Koca bir ülke zincirlerinden boşanmışçasına felakete doğru
savruluyor!..
Dolar, bir kaç gün içinde 5.25 TL’ye demirledi… Euro deseniz çoktan
6 TL’yi geride bıraktı.. Bırakın bunları 1 Bulgar Levası bile 3 TL
oldu!.. Türk Lirası dünyanın şamar oğlanı parası haline geldi,
tebrikler!..
Şu son bir kaç gün içindeki kur artışı nedeniyle hem özel sektör
borçları durduğu yerde yüzlerce milyar TL arttı, iyi mi!.. Peki
nasıl önlenecek bu felakete doğru koşar adım gidiş?.. Merkez
Bankası’nda kala kala 20 milyar dolarlık bir rezerv kaldı; bu da en
az iki hafta öncenin bilgisi!.. O para piyasadaki yangına bir kova
su işlevi bile görmez!.. Ben söylemiyorum, ekonomi uzmanları
söylüyor!..
Bunlar olurken yeni Türkiye’nin yönetimi ne yapıyor acaba?.. 100
günlük “Eylem Planı” açıklıyor!.. O eylem planı
içinde millet bahçeleri var, inşaat var, ihale var, “En
çılgın proje” Kanal İstanbul bile var, yukarıda saydığım
felaket öğelerinden ise eser bile yok!..
Sorsanız, şanlı ecdadımız Osmanlı’nın o müthiş
birikiminden, yedi düvele karşı şanlı duruşundan, Sultan 2.

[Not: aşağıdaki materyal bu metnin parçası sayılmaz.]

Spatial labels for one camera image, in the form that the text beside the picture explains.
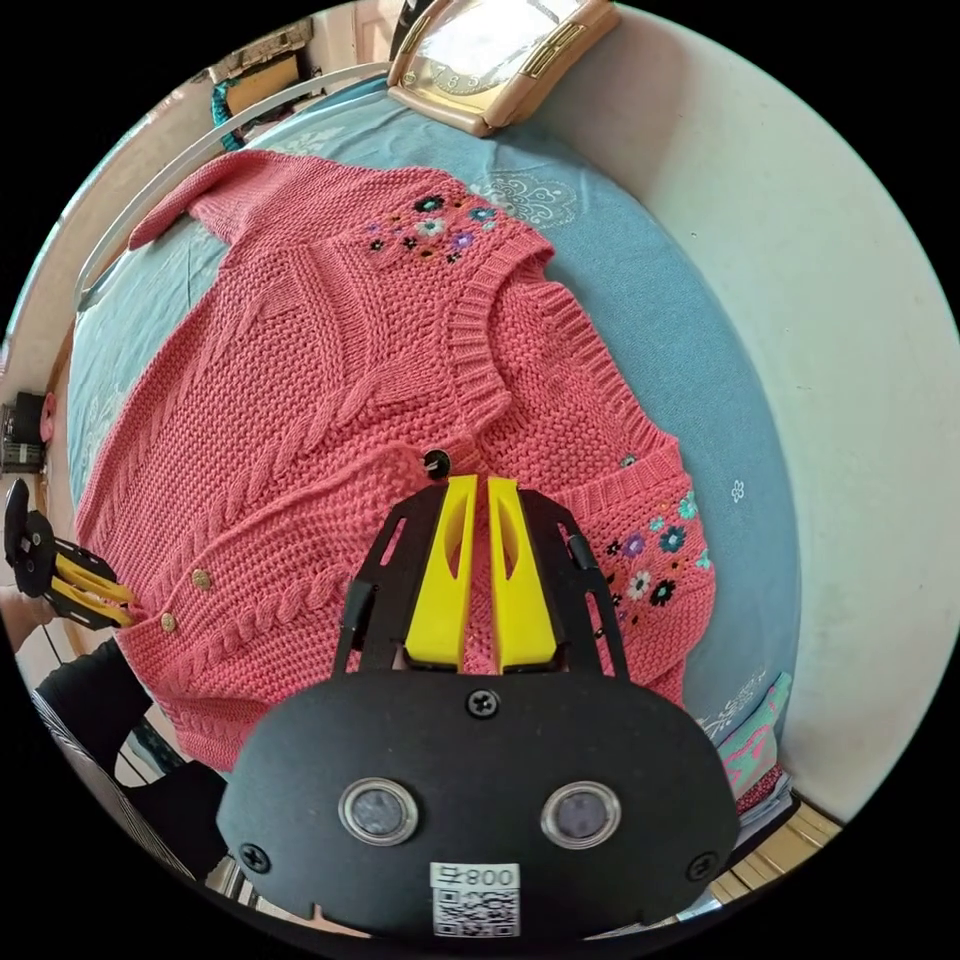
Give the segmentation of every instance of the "clock face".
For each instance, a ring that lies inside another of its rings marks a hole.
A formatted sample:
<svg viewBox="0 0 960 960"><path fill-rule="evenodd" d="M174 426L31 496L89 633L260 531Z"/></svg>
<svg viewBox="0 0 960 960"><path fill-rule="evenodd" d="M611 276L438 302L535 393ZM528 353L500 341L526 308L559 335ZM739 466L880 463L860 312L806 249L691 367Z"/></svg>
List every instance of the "clock face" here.
<svg viewBox="0 0 960 960"><path fill-rule="evenodd" d="M480 95L506 84L530 54L584 3L454 0L427 29L403 84L441 99L470 100L482 109L490 98Z"/></svg>

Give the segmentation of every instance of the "black pants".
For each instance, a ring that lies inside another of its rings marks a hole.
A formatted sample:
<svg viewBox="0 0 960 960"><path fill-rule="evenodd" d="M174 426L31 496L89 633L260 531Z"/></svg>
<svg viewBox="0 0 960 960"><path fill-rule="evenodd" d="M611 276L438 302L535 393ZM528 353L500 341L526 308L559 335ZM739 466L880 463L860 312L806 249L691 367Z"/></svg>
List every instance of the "black pants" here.
<svg viewBox="0 0 960 960"><path fill-rule="evenodd" d="M152 705L112 638L64 663L37 688L77 742L108 774L130 731ZM203 880L226 856L216 825L226 782L191 761L153 783L121 789L180 862Z"/></svg>

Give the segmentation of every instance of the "blue bed sheet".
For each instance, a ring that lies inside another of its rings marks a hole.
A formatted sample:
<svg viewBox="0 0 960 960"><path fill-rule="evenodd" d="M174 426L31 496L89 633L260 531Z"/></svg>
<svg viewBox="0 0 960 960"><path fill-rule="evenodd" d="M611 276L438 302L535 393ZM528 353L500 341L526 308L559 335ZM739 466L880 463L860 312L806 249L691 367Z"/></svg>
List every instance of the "blue bed sheet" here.
<svg viewBox="0 0 960 960"><path fill-rule="evenodd" d="M781 672L793 672L800 618L790 483L733 326L646 210L535 121L477 140L403 108L383 88L364 81L340 91L254 145L381 169L440 167L554 244L548 275L578 297L644 409L679 438L694 478L717 599L690 657L685 700L719 743ZM224 252L184 218L91 291L69 387L76 501L130 389L209 288Z"/></svg>

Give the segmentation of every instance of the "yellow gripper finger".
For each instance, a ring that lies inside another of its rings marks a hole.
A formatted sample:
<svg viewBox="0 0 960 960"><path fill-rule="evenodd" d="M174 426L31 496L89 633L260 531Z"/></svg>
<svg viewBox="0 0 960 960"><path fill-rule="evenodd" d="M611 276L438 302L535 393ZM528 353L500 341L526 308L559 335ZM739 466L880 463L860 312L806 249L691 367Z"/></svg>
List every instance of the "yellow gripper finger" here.
<svg viewBox="0 0 960 960"><path fill-rule="evenodd" d="M487 491L497 670L545 667L553 661L557 643L517 483L492 477Z"/></svg>
<svg viewBox="0 0 960 960"><path fill-rule="evenodd" d="M57 556L56 567L61 579L79 590L96 594L96 596L103 597L105 600L112 600L114 603L134 602L135 598L127 587L114 583L112 580L98 577L89 570L84 570L83 567L78 566L62 554Z"/></svg>
<svg viewBox="0 0 960 960"><path fill-rule="evenodd" d="M407 633L413 663L463 668L476 506L477 478L451 477Z"/></svg>
<svg viewBox="0 0 960 960"><path fill-rule="evenodd" d="M61 597L66 597L68 600L89 610L91 613L107 617L118 627L132 627L134 624L133 617L122 607L115 607L112 604L104 603L93 594L77 590L72 584L61 580L59 577L53 577L51 579L50 590Z"/></svg>

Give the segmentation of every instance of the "pink knit cardigan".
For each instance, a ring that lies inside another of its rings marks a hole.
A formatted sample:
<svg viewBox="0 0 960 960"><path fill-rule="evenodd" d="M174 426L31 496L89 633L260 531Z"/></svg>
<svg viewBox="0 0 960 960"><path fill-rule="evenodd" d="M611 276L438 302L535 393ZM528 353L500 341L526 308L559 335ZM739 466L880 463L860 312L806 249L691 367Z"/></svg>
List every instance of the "pink knit cardigan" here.
<svg viewBox="0 0 960 960"><path fill-rule="evenodd" d="M681 702L714 596L691 481L544 278L542 237L436 170L257 150L191 176L131 248L185 211L230 249L136 384L77 531L138 597L118 642L186 752L231 769L271 705L329 677L346 585L435 448L572 510L633 680ZM491 662L481 602L466 668Z"/></svg>

Abdülhamid’in muazzam yönetiminden(!), yüz yıllık
Cumhuriyet parantezinin kapanışından, o şanlı tarihi yeniden
diriltmekte olduklarından söz ederler…
-Acaba gerçekten öyle mi, gelin belgelerle
bakalım!..
Yazının girişindeki 1453’ten itibaren Türklerin devlet yönetiminden nasıl uzaklaştırıldığı, o tarihten sonra kurucu kavmin nasıl hor görüldüğü, “Etrak-ı bi-idrak” yani akılsız Türk diye nasıl aşağılandığı, 4. Murat döneminde Türk sözcüğünün “dangalaklıkla” eş tutulduğu kısımlarını geçiyorum; ben de bu konuda epey yazı yazdım köşemde!..
Gelelim...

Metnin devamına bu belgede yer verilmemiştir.